Case Style: In re CHRISTOPHER M., a Person Coming Under the Juvenile Court Law.

Case Number: B251097

Judge: Rubin

Court: California Court of Appeal, Second Appellate District, Division Eight on appeal from the Superior Court, Los Angeles County

Plaintiff's Attorney: John F. Krattli, County Counsel, James M. Owens, Assistant County Counsel, Sarah Vesecky, Deputy County Counsel, for Respondent.

Defendant's Attorney: Karen B. Stalter, under appointment by the Court of Appeal, for Appellant.

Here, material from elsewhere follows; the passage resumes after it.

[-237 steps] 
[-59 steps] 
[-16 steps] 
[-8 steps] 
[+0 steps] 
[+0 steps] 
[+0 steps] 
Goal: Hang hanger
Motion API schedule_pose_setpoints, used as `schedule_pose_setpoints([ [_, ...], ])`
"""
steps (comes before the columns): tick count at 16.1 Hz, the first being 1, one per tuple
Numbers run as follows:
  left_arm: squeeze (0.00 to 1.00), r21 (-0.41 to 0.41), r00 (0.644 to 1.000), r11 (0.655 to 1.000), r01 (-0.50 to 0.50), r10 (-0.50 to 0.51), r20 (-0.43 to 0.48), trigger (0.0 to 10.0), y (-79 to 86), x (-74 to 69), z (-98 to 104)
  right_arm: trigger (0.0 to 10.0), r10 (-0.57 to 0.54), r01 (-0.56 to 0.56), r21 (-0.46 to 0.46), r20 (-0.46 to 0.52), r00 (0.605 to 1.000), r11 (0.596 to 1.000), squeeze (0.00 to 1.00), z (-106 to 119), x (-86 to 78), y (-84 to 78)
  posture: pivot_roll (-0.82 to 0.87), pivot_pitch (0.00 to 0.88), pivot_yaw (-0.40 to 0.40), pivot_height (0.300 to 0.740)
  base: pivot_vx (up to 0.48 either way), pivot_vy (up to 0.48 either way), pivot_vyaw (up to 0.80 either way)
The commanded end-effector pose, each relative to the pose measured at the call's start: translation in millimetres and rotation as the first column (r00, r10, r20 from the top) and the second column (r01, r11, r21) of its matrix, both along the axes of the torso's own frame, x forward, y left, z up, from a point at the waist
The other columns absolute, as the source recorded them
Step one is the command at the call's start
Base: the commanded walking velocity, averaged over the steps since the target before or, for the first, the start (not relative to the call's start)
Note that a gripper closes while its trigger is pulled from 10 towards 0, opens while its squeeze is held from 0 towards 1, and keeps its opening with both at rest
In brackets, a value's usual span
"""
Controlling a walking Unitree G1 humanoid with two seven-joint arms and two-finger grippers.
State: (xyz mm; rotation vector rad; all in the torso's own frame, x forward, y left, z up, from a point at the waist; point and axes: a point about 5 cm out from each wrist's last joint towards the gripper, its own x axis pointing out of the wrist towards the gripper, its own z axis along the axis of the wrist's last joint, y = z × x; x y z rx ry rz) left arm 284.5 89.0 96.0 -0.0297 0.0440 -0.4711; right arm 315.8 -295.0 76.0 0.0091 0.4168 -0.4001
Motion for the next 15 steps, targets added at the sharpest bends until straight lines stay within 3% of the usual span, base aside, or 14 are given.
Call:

Description: Christopher M., Sr., (father) appeals from the order adjudicating his son, Christopher M., (Christopher) a dependent child pursuant to Welfare and Institutions Code section 300, subdivisions (b) and (g) and the ensuing disposition order.1 Father contends there was no substantial evidence to support jurisdiction based on father’s alleged conduct. We reverse and remand.
FACTUAL AND PROCEURAL BACKGROUND
Christopher is the youngest of five half-siblings: S. (born in 1994), David (born in 1999), Ruben (born in 2000) and Devin (born in 2004).2 Mother and father were married but father was incarcerated when Christopher was born in December 2006.3 Father is identified on Christopher’s birth certificate. Mother did not maintain contact with father after she discovered that he had been intimate with another woman before he went to prison. Unbeknownst to mother, father obtained a divorce from mother sometime in late 2010 or early 2011 while he was still incarcerated and in 2011 father remarried.
Meanwhile, father was still incarcerated on November 17, 2010, when Christopher and his half-siblings came to the attention of DCFS as the result of a referral alleging that mother physically abused then six-year-old Devin. All five children were detained. Mother denied knowing father’s whereabouts (or the whereabouts of the half-siblings’ fathers). DCFS filed a petition which, as to father, alleged he failed to provide
1 All future undesignated statutory references are to the Welfare and Institutions Code.
2 The half-siblings each have a different father. Except for Christopher’s, none of the other fathers participated in the dependency proceedings. All of the half-siblings lived with mother, except for Serina, who lived with maternal grandmother.
3 In 1996, father was arrested and later convicted of second degree murder but in 2006, the conviction was reduced to manslaughter and he was sentenced to 10 years time served. Mother was pregnant with Christopher in June 2006, when father was arrested for criminal threats and sentenced to 92 months in prison. After violating parole in June 2007, father was incarcerated again.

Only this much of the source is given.